An interesting example of the power and utility of the internet was a recent case in England. Simon Singh, in an article in the London Guardian, criticized the British Chiropractic Association “for claiming that its members could treat children for colic, ear infections, asthma, prolonged crying, and sleeping and feeding conditions by manipulating their spines… Singh said that claims were made without sufficient evidence, described the treatments as “bogus”, and criticised the BCA for “happily promoting” them.”

The BCA sued Singh personally under Britain’s absurdly strict libel laws and he faced the possibility of financial ruin. But what happened was that a volunteer army of bloggers swung into action investigating every single claim of the chiropractors and showing that Singh’s charge was true. As Ben Goldacre writes:

Fifteen months after the case began, the BCA finally released the academic evidence it was using to support specific claims. Within 24 hours this was taken apart meticulously by bloggers, referencing primary research papers, and looking in every corner.

Professor David Colquhoun of UCL pointed out, on infant colic, that the BCA cited weak evidence in its favour, while ignoring strong evidence contradicting its claims. He posted the evidence and explained it. LayScience flagged up the BCA selectively quoting a Cochrane review.
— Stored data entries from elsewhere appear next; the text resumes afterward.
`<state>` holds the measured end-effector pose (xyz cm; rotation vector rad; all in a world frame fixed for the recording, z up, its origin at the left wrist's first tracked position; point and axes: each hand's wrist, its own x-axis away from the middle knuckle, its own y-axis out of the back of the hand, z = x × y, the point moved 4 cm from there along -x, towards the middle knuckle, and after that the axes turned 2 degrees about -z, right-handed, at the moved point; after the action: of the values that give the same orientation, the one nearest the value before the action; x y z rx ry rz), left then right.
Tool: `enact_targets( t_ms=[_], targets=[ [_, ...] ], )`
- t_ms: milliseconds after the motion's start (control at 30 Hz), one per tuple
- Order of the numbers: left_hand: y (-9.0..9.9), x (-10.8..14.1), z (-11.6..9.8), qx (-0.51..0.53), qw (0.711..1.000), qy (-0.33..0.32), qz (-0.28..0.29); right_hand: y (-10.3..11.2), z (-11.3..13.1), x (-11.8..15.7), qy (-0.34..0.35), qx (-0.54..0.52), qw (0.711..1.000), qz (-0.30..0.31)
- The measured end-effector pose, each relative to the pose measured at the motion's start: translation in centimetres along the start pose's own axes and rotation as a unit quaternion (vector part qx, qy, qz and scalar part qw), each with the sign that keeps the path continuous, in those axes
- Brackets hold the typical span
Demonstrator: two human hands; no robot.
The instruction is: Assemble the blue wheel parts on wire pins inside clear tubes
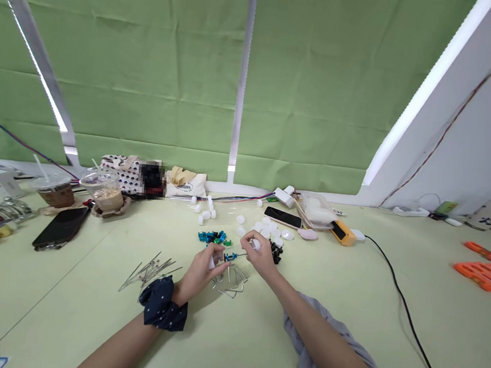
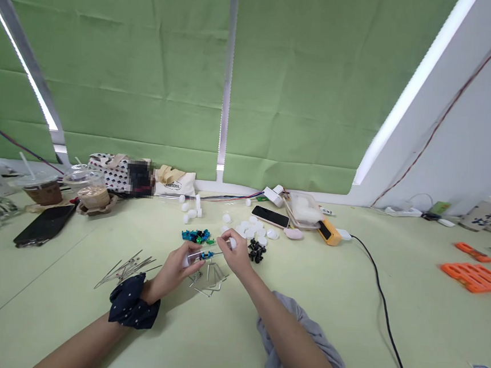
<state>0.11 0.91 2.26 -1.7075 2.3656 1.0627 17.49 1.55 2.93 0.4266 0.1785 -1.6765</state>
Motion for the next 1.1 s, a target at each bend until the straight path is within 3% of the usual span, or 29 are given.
enact_targets(
  t_ms=[233, 700, 800, 900, 1000, 1100],
  targets=[
    [-0.3, 0.0, -0.1, -0.061, 0.997, -0.04, -0.009, -0.3, -0.1, 0.4, -0.011, -0.053, 0.998, -0.039],
    [0.8, -0.9, -0.2, -0.061, 0.997, -0.051, 0.024, -0.7, -0.8, 0.1, -0.012, -0.055, 0.998, -0.007],
    [2.4, -1.5, -0.7, -0.064, 0.995, -0.061, 0.041, -1.0, -0.5, 0.0, -0.027, -0.097, 0.994, 0.044],
    [5.3, -2.3, 0.0, -0.099, 0.993, -0.063, 0.015, -0.6, -1.1, -0.4, -0.049, -0.1, 0.993, 0.031],
    [9.1, -3.1, 3.0, -0.174, 0.983, -0.017, -0.054, 0.0, -2.6, -0.7, -0.06, 0.017, 0.998, 0.02],
    [12.6, -3.7, 7.6, -0.248, 0.963, 0.057, -0.085, -0.1, -3.8, -0.7, -0.023, 0.163, 0.984, 0.072]
  ],
)
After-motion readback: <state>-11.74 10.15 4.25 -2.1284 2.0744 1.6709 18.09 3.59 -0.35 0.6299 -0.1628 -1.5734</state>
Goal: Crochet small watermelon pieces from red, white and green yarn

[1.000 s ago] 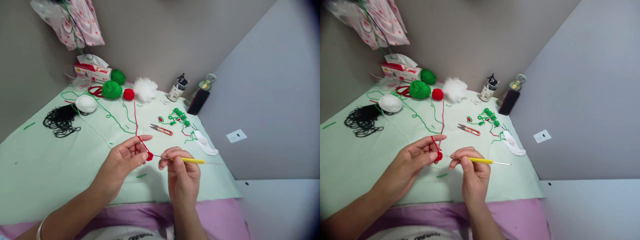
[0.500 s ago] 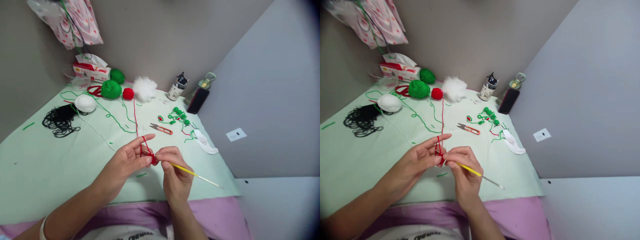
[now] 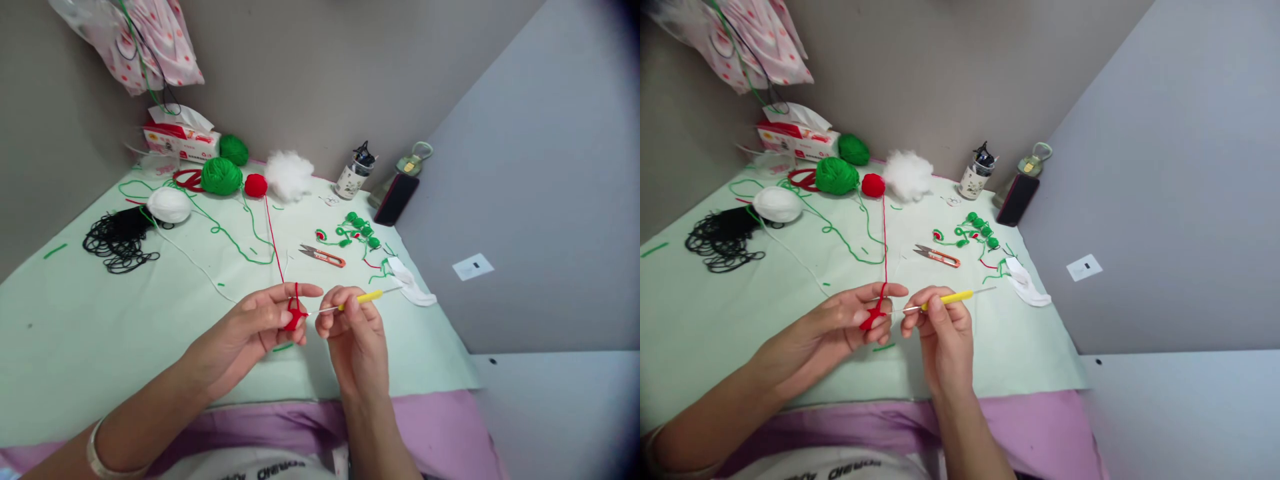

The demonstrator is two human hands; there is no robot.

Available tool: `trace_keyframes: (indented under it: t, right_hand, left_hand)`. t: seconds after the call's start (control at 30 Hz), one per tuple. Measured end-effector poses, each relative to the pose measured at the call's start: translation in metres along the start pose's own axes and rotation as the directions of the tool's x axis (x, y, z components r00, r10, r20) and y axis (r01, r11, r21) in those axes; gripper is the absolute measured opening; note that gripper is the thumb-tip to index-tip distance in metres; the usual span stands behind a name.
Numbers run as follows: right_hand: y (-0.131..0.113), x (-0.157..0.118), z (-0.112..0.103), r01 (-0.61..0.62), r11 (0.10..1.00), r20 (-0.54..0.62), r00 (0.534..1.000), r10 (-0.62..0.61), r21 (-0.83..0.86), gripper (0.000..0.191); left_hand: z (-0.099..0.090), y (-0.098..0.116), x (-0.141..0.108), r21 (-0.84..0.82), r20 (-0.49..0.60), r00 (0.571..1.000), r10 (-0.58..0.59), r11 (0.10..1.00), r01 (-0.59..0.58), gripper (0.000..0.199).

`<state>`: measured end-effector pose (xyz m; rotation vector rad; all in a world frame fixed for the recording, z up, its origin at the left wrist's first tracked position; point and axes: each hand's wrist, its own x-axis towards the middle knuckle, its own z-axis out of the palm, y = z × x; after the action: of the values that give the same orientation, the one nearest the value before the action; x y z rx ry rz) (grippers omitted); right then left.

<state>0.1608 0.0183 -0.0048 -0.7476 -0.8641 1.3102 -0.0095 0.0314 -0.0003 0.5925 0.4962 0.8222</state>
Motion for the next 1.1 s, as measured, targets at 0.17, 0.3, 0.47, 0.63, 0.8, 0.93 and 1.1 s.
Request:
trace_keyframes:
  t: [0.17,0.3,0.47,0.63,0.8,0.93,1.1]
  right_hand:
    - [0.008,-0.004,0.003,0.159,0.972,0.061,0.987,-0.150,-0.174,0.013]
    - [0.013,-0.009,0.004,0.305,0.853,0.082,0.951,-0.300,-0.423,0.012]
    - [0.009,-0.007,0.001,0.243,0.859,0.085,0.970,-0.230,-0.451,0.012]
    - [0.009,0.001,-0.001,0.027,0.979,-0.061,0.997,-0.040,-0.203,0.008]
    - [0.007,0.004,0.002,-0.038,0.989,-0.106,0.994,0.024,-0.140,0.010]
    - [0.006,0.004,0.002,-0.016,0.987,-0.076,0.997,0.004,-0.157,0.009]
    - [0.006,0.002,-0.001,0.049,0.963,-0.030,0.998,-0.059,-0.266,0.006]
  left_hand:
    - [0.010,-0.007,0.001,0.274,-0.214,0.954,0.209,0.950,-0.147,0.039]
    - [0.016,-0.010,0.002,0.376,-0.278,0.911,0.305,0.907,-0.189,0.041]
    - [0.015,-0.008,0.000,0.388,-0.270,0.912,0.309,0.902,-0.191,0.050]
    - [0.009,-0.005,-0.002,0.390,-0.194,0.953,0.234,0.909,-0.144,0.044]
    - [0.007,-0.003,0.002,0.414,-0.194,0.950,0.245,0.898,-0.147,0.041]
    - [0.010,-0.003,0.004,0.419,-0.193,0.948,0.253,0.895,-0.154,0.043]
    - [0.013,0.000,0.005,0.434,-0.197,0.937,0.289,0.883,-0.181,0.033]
Every stone was turned by Quackometer, APGaylard, Gimpyblog, EvidenceMatters, Dr Petra Boynton, MinistryofTruth, Holfordwatch, legal blogger Jack of Kent, and many more. At every turn they have taken the opportunity to explain a different principle of evidence based medicine – the sin of cherry-picking results, the ways a clinical trial can be unfair by design – to an engaged lay audience, with clarity as well as swagger.
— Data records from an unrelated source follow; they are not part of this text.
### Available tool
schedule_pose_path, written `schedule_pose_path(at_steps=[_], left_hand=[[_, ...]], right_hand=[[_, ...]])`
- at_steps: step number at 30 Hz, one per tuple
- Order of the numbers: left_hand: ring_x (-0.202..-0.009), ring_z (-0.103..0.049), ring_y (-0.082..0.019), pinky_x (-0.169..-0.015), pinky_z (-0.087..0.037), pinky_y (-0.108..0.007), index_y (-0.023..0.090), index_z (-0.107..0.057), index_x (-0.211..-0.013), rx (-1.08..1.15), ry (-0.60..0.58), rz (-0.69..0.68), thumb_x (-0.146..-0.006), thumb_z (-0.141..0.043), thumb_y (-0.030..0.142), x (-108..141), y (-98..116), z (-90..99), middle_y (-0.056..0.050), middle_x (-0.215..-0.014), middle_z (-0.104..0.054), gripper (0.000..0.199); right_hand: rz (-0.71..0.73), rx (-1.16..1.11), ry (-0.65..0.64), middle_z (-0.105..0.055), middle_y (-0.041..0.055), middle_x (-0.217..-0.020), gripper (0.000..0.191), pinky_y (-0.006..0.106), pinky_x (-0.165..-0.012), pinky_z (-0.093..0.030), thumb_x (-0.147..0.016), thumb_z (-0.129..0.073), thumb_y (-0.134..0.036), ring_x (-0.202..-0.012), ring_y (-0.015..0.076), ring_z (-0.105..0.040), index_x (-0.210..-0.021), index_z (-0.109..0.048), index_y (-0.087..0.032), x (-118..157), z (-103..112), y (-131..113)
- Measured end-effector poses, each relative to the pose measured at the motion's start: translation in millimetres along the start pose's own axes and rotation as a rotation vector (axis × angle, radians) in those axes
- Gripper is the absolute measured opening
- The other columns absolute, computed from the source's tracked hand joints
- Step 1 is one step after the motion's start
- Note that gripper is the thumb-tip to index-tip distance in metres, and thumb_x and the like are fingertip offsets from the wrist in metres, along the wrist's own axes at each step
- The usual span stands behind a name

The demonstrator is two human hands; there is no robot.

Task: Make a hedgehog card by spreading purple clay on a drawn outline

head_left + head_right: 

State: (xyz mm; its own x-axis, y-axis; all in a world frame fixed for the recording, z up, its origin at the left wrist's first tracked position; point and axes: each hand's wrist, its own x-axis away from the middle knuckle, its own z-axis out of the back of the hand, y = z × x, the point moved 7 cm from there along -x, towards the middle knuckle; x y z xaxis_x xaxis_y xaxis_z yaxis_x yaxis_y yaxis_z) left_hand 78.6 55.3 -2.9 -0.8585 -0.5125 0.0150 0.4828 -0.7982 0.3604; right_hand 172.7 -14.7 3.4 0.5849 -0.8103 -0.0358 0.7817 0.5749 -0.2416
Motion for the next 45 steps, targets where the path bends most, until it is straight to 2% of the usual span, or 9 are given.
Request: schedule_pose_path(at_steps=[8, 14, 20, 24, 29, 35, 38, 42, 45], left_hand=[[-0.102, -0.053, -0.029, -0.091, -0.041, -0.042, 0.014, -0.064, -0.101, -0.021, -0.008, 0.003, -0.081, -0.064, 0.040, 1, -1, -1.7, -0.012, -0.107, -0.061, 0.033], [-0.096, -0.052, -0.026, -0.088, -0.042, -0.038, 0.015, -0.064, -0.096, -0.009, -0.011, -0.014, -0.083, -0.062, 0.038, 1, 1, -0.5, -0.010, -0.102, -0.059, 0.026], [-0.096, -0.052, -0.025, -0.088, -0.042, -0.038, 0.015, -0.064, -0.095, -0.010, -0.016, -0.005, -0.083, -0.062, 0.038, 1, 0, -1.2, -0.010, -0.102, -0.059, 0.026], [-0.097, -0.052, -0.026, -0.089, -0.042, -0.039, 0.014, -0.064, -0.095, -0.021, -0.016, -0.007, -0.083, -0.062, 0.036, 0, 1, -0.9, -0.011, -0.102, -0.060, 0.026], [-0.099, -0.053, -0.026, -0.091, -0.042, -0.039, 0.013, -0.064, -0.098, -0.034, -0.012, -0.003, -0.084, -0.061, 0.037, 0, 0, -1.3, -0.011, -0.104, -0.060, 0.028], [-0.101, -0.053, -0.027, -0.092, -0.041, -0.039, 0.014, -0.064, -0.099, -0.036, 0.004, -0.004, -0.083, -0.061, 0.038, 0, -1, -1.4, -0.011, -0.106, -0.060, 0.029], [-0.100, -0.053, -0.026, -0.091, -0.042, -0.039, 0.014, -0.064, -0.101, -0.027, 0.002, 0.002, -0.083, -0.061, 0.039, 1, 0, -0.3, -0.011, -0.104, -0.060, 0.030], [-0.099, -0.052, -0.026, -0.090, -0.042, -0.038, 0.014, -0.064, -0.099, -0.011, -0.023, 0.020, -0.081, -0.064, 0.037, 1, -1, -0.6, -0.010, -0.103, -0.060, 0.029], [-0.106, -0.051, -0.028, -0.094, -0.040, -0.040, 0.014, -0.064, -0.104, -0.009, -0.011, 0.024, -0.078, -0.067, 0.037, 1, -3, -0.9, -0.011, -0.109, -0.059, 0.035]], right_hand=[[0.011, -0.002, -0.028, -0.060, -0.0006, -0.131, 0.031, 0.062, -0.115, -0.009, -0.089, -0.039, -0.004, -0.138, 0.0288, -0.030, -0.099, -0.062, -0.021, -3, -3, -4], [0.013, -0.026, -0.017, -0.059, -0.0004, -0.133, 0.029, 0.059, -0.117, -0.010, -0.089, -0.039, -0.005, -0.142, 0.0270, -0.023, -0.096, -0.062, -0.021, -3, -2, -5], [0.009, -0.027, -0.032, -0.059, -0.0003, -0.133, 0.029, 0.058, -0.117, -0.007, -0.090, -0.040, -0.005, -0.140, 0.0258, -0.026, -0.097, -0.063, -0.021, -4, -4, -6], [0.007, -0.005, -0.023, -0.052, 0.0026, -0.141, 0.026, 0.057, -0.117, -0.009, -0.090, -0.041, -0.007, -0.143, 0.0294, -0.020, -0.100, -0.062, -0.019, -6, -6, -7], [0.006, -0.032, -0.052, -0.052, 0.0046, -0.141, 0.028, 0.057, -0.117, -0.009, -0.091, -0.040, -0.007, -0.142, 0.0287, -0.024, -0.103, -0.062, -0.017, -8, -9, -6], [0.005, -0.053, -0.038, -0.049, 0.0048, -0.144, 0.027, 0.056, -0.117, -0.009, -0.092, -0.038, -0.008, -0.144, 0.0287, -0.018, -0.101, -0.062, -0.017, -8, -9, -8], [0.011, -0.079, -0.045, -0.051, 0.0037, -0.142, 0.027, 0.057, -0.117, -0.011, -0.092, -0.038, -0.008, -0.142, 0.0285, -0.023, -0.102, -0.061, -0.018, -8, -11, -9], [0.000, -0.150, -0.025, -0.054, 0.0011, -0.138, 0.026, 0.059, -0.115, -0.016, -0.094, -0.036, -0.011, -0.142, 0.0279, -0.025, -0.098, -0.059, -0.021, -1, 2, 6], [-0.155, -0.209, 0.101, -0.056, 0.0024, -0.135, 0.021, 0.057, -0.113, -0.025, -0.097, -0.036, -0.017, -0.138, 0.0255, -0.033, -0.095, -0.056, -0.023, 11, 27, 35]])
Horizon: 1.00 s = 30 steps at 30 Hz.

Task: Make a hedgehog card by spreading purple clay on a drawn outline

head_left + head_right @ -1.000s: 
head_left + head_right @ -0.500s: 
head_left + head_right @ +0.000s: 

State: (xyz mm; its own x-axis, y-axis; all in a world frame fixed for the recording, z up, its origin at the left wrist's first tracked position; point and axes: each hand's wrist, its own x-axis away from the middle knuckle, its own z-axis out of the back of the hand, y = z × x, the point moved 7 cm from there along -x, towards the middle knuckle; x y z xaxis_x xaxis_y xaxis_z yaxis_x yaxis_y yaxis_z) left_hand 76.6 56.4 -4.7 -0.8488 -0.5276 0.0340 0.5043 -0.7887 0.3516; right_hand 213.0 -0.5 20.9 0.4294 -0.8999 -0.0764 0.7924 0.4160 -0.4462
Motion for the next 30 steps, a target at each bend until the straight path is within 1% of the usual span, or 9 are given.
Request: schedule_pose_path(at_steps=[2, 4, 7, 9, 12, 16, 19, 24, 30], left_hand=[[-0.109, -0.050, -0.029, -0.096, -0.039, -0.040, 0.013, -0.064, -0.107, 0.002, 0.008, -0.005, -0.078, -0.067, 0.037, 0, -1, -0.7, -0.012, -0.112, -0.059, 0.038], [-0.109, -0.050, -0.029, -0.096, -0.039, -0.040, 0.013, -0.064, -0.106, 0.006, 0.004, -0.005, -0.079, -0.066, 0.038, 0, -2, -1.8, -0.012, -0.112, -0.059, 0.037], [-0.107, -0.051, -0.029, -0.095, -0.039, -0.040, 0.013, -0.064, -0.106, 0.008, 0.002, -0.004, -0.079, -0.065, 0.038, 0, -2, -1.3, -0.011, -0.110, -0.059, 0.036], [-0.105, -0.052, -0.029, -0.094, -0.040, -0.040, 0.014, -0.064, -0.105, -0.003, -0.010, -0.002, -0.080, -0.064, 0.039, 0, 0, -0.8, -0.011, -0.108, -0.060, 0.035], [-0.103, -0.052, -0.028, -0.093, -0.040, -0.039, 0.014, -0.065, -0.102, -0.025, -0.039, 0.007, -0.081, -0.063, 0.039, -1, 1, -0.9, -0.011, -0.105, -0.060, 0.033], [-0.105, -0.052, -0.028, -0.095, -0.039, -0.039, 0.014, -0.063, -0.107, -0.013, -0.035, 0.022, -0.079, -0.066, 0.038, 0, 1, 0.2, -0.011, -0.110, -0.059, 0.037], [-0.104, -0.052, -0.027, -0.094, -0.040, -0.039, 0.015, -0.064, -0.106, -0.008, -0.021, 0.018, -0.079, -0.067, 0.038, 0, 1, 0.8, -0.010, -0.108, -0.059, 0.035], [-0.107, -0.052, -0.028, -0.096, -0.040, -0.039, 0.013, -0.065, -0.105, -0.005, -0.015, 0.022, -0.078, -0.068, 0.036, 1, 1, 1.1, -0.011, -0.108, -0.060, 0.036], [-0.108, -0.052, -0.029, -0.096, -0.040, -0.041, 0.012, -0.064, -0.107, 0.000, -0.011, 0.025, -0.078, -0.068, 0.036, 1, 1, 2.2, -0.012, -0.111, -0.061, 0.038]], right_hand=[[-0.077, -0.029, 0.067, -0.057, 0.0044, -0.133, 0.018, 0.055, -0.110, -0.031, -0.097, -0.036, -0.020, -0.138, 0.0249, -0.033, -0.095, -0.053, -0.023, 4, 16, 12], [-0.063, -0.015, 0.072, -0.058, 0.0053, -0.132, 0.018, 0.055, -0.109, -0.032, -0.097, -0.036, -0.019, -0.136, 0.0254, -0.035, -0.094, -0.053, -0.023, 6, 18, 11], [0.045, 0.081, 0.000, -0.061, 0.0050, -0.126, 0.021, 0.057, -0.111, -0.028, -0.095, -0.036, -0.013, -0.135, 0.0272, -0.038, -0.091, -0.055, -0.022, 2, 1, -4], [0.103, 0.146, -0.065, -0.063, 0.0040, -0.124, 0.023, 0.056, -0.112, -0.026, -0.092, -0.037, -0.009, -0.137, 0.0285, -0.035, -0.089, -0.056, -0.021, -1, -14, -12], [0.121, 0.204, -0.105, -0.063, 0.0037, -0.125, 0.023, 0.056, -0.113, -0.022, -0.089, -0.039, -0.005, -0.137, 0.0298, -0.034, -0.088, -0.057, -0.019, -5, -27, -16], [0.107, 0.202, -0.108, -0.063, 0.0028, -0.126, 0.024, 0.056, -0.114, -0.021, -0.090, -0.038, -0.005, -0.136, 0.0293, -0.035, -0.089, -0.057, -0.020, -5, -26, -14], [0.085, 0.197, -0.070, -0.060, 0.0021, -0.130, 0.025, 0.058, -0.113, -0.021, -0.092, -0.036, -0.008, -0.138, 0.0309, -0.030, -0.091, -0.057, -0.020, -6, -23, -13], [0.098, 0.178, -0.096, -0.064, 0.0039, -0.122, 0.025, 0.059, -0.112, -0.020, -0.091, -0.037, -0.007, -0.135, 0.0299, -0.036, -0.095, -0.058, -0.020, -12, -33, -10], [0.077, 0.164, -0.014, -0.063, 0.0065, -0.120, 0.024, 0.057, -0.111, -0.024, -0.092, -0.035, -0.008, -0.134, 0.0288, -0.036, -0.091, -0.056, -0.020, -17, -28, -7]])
But more interestingly than that, a ragged band of bloggers from all walks of life has, to my mind, done a better job of subjecting an entire industry’s claims to meaningful, public, scientific scrutiny than the media, the industry itself, and even its own regulator. (my italics)

As a result, the chiropractors dropped their claim against Singh and may now have to pay his legal costs as well. The claims of the chiropractors have been exposed to the whole world.

Legendary journalist I. F. Stone was probably the prototypical blogger before the internet even existed, doing the kind of detailed analysis that good reporting requires and which requires a passion for the work. It cannot be just a job. Victor Navasky says that Stone,

although he never attended presidential press conferences, cultivated no highly placed inside sources and declined to attend off-the-record briefings, time and again he scooped the most powerful press corps in the world.

His method: To scour and devour public documents, bury himself in The Congressional Record, study obscure Congressional committee hearings, debates and reports, all the time prospecting for news nuggets (which would appear as boxed paragraphs in his paper), contradictions in the official line, examples of bureaucratic and political mendacity, documentation of incursions on civil rights and liberties. He lived in the public domain.

There is still an essential role for journalists to go out and gather first-hand information, questioning people, and obtaining documents. But they are inadequate when it comes to analysis either because they filter the raw information through the establishment lens or they simply do not have the time or knowledge or expertise to do a thorough examination and analysis. It is mostly bloggers who are now doing that kind of thing, picking up Stone’s baton and working in the public domain to glean information that the big media journalists cannot or will not do. Of course, there is a huge amount of rubbish on the internet. But as time goes by, bloggers and their readers will become much better at what they do, the former becoming more careful and authoritative, the latter at being able to distinguish good sources of information from the bad.

I. F. Stone’s own credo is a inspiration to all independent journalists and bloggers: “To write the truth as I see it; to defend the weak against the strong; to fight for justice; and to seek, as best I can, to bring healing perspectives to bear on the terrible hates and fears of mankind, in the hope of someday bringing about one world, in which men will enjoy the differences of the human garden instead of killing each other over them.”